Brief
Go through the material and pull out every line with the string "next" in it.

Working data

○ ○ ○

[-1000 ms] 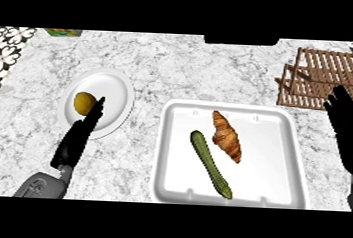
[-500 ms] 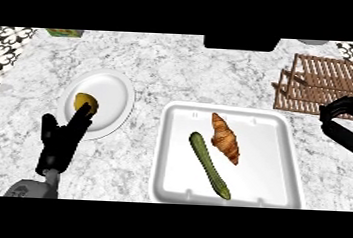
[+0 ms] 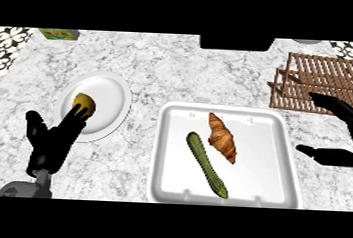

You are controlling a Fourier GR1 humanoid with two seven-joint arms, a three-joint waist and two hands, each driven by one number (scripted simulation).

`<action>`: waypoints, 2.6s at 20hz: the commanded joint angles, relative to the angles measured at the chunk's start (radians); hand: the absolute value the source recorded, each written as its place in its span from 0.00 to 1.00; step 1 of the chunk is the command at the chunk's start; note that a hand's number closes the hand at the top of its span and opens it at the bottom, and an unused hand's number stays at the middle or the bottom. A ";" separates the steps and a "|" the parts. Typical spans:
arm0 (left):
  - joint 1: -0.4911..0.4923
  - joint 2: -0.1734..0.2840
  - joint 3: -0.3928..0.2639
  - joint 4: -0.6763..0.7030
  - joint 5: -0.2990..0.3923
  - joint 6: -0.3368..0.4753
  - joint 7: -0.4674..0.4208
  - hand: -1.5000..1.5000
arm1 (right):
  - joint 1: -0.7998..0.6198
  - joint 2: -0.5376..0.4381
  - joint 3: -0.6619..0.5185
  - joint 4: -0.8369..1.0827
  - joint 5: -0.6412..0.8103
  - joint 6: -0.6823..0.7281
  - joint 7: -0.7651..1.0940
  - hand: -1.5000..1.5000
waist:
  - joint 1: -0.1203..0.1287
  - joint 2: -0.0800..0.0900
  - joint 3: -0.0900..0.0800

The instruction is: Pick the croissant from the tray and place it in the tiered shelf

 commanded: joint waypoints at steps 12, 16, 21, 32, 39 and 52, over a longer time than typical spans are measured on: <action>-0.022 -0.021 0.035 0.033 -0.011 -0.016 0.023 0.50 | -0.091 -0.021 0.201 -0.541 0.152 0.054 0.766 0.00 | -0.002 0.000 -0.004; 0.012 -0.042 0.016 0.030 -0.043 -0.019 -0.016 0.50 | -0.200 0.140 0.324 -0.469 0.332 -0.026 0.918 0.00 | 0.008 0.003 -0.003; 0.004 -0.034 0.034 0.012 -0.039 -0.031 0.026 0.50 | -0.274 0.213 0.376 -0.399 0.459 0.014 1.074 0.00 | 0.007 0.003 -0.003; 0.011 -0.042 0.104 0.042 -0.056 -0.073 -0.016 0.50 | -0.242 0.336 0.418 -0.301 0.612 0.137 1.129 0.00 | -0.001 0.002 -0.002; 0.078 -0.077 0.069 -0.072 -0.097 -0.065 0.041 0.50 | -0.210 0.441 0.450 -0.280 0.787 0.113 1.190 0.00 | 0.002 0.001 -0.002; 0.099 -0.122 0.110 -0.073 -0.152 -0.098 0.024 0.50 | -0.205 0.567 0.346 -0.065 0.956 0.099 1.047 0.00 | 0.004 0.002 -0.002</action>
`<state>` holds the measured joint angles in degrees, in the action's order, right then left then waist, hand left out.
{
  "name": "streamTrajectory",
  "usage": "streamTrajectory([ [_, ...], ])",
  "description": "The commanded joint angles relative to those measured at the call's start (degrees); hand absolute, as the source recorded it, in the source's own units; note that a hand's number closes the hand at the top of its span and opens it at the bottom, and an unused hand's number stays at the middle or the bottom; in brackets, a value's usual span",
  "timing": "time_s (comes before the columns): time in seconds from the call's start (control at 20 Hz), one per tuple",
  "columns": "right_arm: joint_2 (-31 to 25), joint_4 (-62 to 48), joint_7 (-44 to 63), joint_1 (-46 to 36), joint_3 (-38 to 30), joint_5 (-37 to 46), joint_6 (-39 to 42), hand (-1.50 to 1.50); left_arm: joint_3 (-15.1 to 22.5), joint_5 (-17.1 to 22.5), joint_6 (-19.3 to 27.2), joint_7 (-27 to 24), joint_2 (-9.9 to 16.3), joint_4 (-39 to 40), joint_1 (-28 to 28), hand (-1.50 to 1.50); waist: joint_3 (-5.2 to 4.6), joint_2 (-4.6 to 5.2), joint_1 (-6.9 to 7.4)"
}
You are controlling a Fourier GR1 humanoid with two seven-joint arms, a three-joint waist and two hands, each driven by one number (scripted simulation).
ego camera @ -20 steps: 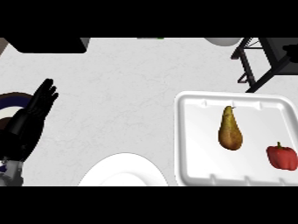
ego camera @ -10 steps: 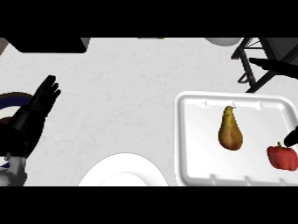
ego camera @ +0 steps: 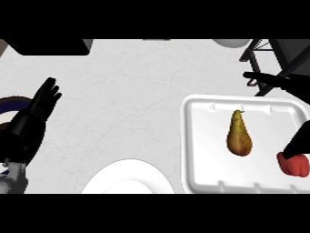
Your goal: Pick the pear from the tray and place it in the tiered shelf
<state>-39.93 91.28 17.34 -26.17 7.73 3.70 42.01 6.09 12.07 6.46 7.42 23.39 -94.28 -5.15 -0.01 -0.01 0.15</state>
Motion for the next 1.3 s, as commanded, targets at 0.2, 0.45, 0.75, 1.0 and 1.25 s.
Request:
streamTrajectory([
  [0.2, 3.74, -0.04, 8.06, -2.76, 2.18, 3.23, 6.27, -1.5, 0.02, -2.54, -0.62, 2.74, -2.65, -0.89, -1.52, 0.0, 0.0, 0.0, 0.1],
  [0.45, 3.59, -0.12, 3.32, -0.63, 1.08, 10.74, 6.7, -1.5, -3.05, -2.26, -2.44, 2.49, -2.73, -2.72, 0.94, 0.0, 0.02, 0.0, 0.08],
  [0.75, 3.72, -0.58, 2.7, 0.11, 3.64, 19.19, 6.45, -1.5, -3.81, -3.23, -4.2, -0.17, -4.4, 1.45, 0.1, 0.0, 0.01, 0.04, 0.0],
  [1.0, 8.11, -4.21, 3.68, 0.18, 4.87, 23.55, 6.23, -1.5, -3.99, -5.36, -5.8, -1.61, -4.8, 0.31, 2.69, 0.0, 0.01, 0.03, 0.18],
  [1.25, 7.55, -6.47, -2.22, 1.56, 3.11, 27.12, 7.41, -1.5, -5.45, -5.53, -6.86, 2.27, -5.31, -4.01, 2.65, 0.0, 0.02, 0.01, 0.18],
])
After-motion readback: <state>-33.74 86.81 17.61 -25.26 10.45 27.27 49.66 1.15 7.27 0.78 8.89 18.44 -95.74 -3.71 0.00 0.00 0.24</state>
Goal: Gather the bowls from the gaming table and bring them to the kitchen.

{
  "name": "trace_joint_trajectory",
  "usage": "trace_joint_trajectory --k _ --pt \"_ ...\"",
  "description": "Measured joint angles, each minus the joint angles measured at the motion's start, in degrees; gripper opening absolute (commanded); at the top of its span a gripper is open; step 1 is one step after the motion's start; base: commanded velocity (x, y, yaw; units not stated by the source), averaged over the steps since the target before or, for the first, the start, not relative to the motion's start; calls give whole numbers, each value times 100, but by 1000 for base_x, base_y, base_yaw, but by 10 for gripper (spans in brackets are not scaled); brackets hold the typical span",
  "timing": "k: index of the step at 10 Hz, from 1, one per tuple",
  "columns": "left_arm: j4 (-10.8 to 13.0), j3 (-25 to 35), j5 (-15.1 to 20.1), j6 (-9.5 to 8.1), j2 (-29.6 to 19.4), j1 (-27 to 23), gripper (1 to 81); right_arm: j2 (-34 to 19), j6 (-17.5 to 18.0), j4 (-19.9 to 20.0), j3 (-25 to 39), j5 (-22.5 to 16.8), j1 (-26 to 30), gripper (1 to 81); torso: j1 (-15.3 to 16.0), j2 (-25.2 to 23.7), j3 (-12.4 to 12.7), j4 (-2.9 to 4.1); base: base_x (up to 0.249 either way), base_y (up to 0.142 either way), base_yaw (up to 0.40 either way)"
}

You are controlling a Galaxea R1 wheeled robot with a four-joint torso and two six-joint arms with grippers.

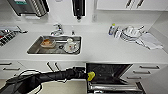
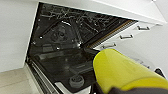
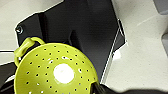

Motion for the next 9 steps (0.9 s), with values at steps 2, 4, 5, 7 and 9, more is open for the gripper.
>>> trace_joint_trajectory --k 2,4,5,7,9 --pt "95 -625 -325 -77 588 -59 10 32 0 0 -1 17 -13 10 2 0 0 0 0 0 0" --pt "122 -1039 -510 -90 1128 -56 10 151 0 0 -1 28 -11 10 2 2 0 0 0 0 0" --pt "144 -1111 -571 -104 1315 -41 10 182 0 0 -9 30 -11 10 2 2 0 0 0 0 0" --pt "166 -1123 -628 -127 1703 -15 10 217 0 0 -50 30 -11 10 2 2 0 0 0 0 0" --pt "210 -1125 -658 -184 2050 -28 811 219 0 0 -72 30 -9 10 2 2 0 0 0 0 0"
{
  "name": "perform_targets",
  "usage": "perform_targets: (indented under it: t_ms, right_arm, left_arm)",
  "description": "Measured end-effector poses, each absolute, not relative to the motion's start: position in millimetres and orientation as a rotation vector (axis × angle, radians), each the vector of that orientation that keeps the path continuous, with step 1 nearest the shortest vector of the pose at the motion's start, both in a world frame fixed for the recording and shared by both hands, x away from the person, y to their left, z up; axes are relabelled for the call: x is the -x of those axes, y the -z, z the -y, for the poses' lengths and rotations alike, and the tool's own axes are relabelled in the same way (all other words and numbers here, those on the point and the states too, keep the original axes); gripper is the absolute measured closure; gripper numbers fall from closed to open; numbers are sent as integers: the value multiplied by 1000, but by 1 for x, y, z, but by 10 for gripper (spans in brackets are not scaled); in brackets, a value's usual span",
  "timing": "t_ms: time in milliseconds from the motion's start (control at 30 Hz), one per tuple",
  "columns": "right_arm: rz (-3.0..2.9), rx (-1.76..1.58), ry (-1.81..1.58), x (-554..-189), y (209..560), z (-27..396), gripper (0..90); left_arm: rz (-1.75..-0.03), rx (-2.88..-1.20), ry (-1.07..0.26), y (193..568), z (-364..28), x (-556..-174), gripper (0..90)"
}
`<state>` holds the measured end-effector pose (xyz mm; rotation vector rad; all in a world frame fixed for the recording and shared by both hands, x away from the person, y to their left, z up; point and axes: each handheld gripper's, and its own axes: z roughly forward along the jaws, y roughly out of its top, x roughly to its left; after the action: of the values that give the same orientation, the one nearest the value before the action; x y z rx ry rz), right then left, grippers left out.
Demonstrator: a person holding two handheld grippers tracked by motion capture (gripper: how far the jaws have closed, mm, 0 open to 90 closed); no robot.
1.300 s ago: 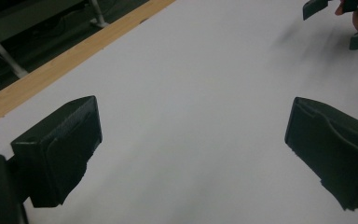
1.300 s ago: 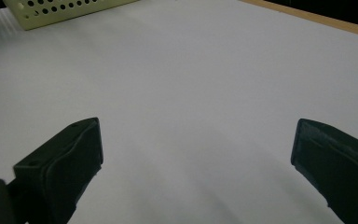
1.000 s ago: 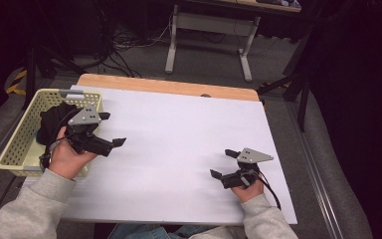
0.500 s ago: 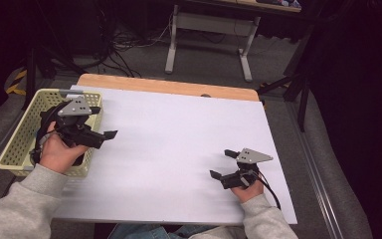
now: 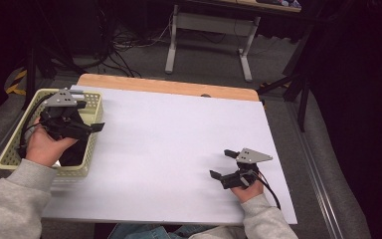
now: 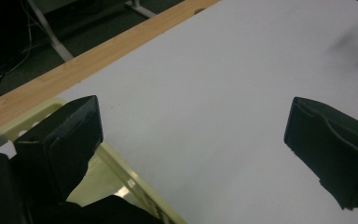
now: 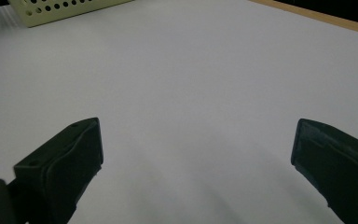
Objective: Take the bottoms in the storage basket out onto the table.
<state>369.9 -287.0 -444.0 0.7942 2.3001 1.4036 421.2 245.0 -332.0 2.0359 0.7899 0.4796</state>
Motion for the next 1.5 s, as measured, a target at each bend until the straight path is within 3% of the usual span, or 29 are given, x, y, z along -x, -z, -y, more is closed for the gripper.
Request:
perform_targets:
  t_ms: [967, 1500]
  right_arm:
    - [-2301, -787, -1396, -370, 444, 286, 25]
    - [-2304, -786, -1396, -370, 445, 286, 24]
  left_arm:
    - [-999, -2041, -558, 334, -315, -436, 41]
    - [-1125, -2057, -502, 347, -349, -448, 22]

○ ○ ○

Finished task
Motion for the next 1.3 s, as commanded, targets at 0.2, 0.45, 0.75, 1.0 and 1.25 s.
Motion for the next 9 steps (0.9 s), with values at steps 2, 4, 5, 7 and 9, more is open for the gripper.
Motion for the next 1.5 s, as measured, a target at each bend until the straight path is within 3% of the usual span, or 29 are given, x, y, z along -x, -z, -y, more is closed for the gripper.

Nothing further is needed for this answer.